### [PROBLEM TO SOLVE]
The output should match, line for line, the records from the line containing "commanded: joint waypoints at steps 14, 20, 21" through the line containing "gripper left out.", with every picture left out.

### [DATA]
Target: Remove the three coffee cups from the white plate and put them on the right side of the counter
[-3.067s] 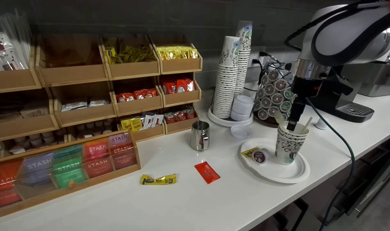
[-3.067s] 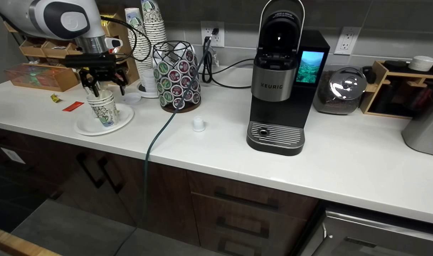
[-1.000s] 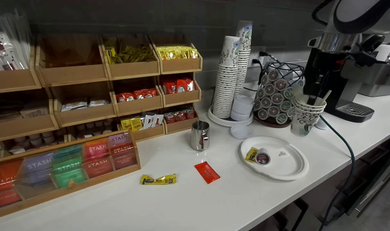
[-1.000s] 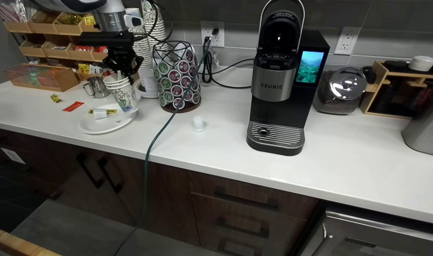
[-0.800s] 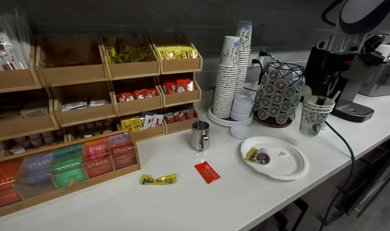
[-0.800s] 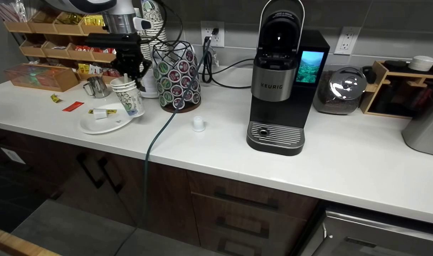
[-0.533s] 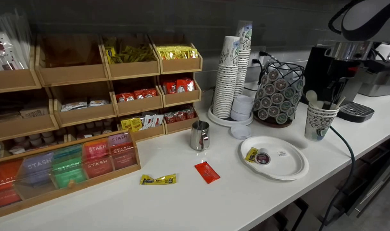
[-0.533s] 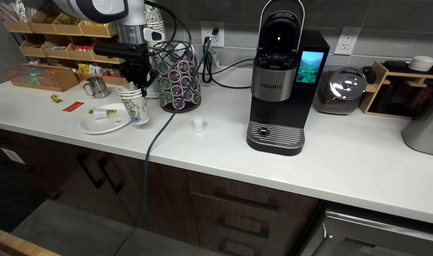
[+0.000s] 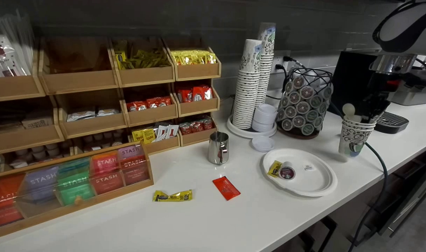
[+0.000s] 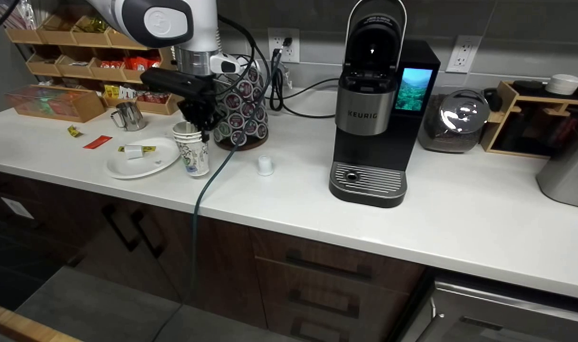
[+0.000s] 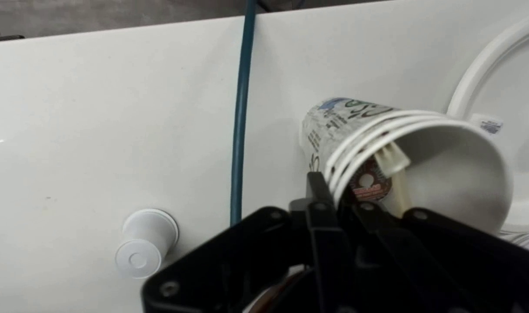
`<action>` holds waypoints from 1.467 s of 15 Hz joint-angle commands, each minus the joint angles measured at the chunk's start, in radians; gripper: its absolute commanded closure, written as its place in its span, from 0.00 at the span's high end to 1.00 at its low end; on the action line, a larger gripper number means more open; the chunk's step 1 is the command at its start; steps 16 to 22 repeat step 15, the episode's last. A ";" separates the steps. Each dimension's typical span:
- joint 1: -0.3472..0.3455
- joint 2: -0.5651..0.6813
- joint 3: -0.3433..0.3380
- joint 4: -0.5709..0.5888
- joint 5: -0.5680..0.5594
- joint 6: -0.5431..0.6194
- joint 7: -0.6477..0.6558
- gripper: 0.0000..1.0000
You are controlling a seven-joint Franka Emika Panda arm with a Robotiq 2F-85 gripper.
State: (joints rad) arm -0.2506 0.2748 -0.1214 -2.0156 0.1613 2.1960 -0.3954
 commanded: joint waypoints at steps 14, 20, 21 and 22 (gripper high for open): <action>-0.012 -0.162 -0.041 -0.026 0.022 0.015 -0.061 0.88; -0.014 -0.200 -0.052 -0.039 0.022 0.016 -0.071 0.95; -0.014 -0.200 -0.052 -0.039 0.022 0.016 -0.071 0.95; -0.014 -0.200 -0.052 -0.039 0.022 0.016 -0.071 0.95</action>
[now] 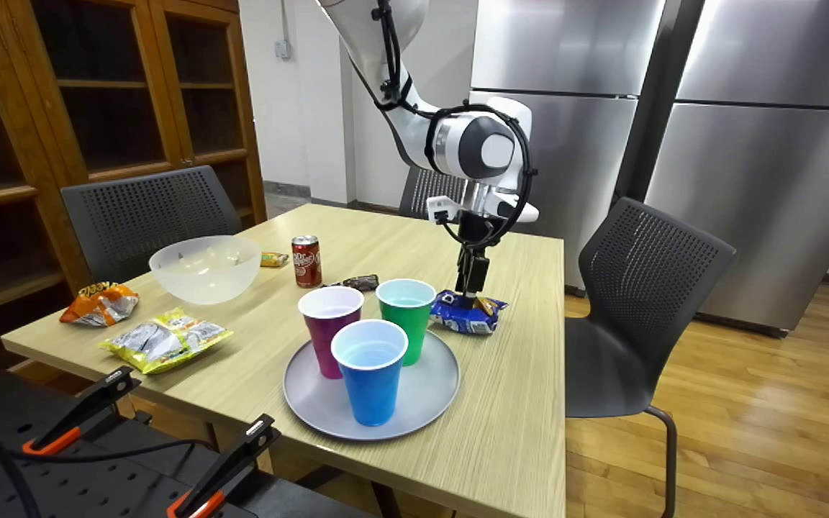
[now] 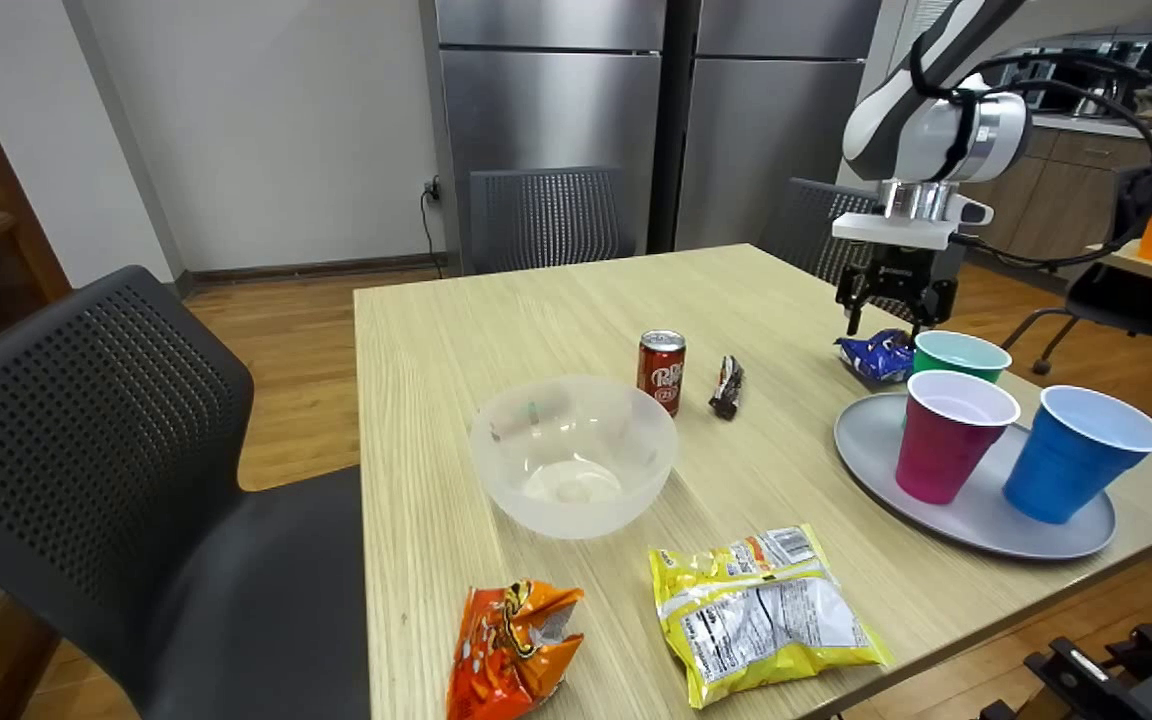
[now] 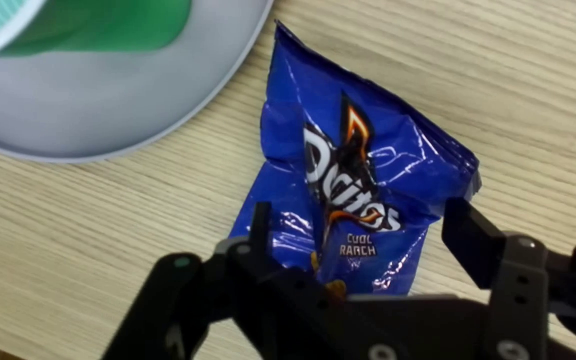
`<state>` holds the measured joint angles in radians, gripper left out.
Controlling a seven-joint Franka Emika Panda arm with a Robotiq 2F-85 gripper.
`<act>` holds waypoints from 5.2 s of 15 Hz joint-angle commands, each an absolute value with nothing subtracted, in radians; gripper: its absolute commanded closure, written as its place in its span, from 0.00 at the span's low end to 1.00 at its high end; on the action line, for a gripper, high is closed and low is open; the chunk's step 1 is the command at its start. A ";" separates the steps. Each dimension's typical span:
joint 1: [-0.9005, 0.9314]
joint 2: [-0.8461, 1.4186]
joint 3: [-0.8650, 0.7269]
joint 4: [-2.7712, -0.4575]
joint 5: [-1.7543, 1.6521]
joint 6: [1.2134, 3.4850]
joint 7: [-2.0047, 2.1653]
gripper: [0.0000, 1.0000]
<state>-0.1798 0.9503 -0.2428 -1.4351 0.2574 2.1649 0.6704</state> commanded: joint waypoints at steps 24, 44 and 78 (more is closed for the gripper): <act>-0.171 0.753 -0.216 -1.497 0.268 2.178 0.682 1.00; 0.120 0.312 -0.102 -1.995 0.178 2.427 0.696 1.00; 0.414 0.571 0.070 -1.889 -0.045 2.336 0.770 1.00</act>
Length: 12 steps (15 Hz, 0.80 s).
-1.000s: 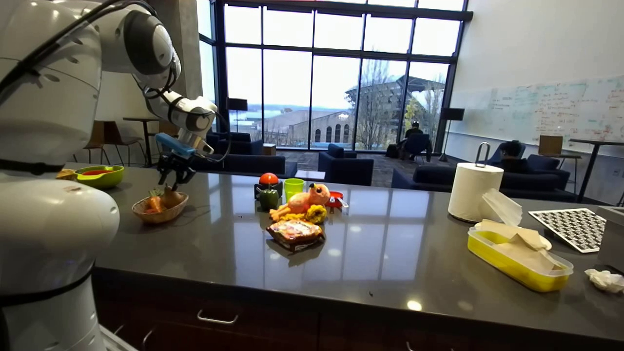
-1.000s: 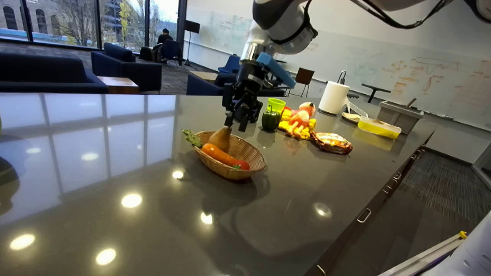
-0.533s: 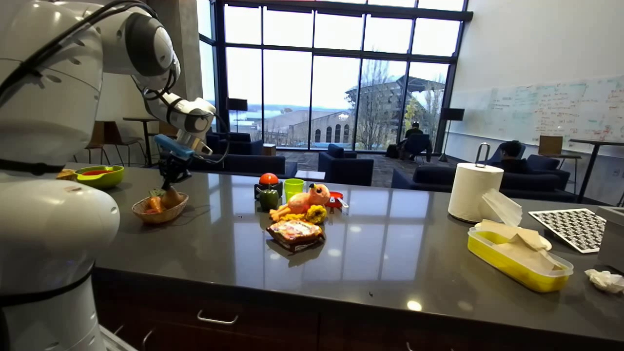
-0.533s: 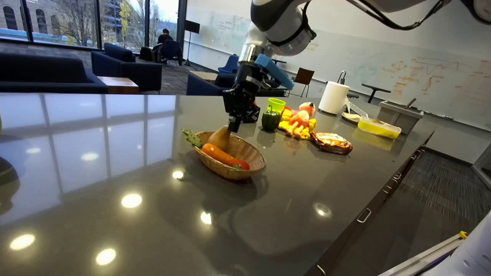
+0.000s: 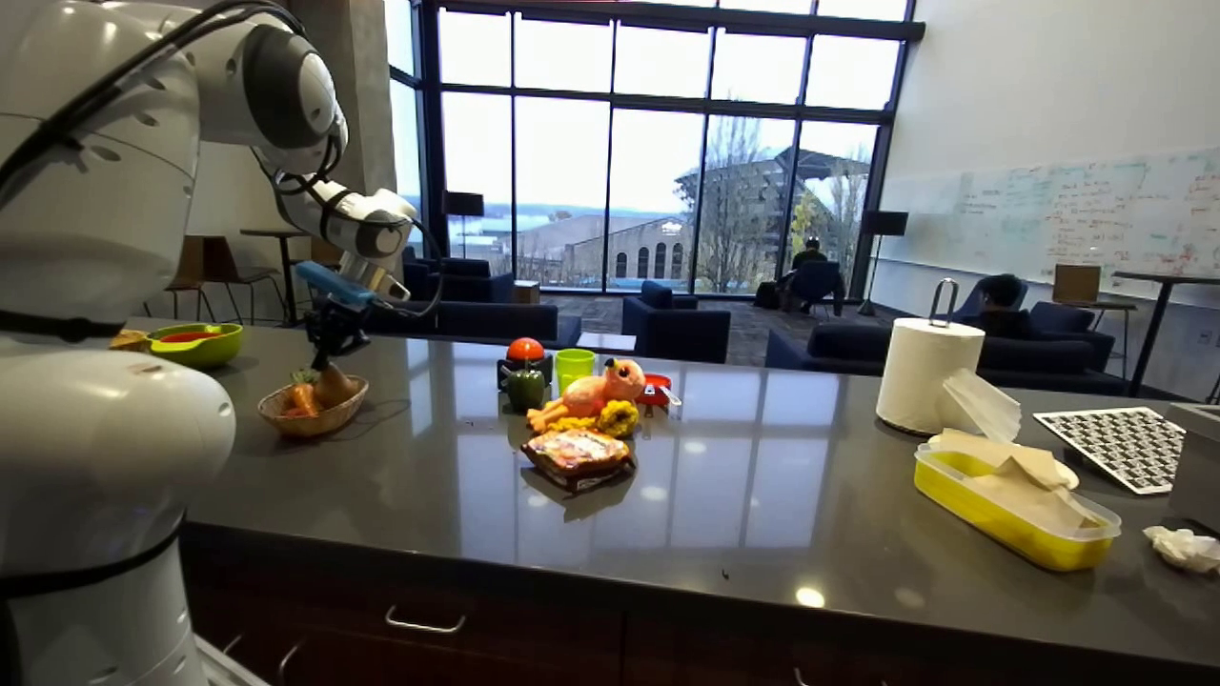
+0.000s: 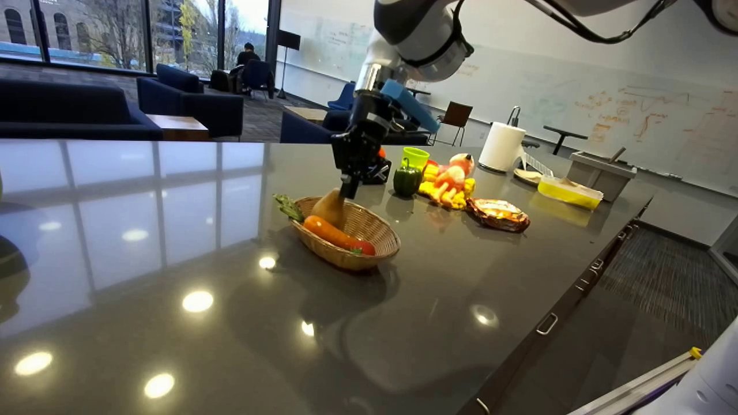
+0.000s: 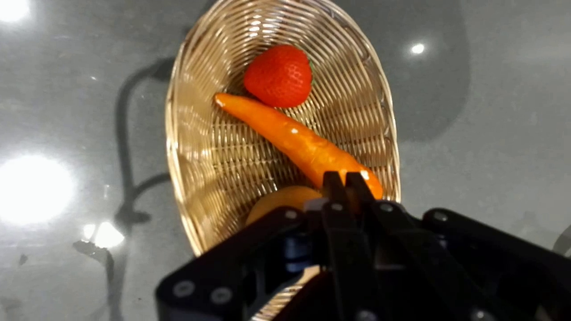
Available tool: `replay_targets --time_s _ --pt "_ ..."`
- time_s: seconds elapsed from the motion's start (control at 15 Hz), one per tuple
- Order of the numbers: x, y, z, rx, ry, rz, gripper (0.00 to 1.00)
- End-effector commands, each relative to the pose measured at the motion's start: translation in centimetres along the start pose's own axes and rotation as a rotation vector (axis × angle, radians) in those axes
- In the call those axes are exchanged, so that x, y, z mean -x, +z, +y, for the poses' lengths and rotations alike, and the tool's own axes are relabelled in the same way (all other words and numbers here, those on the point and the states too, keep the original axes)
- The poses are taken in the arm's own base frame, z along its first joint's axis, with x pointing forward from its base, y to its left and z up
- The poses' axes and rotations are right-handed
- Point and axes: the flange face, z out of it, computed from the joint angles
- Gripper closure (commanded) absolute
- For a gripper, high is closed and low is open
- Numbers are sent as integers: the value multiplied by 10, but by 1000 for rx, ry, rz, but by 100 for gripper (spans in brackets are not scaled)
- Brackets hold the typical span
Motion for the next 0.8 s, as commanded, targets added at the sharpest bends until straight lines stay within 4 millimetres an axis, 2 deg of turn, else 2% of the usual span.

### [EXERCISE RESPONSE]
 commanded: joint waypoints at steps 14, 20, 21 and 22 (gripper high for open): <action>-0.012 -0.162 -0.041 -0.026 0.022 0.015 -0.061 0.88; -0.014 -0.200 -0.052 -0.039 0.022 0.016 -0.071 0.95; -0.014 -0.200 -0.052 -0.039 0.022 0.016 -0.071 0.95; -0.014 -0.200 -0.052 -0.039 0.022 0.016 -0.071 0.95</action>
[now] 
[now] 
[now] 
`<state>` holds the measured joint angles in radians, gripper left out.

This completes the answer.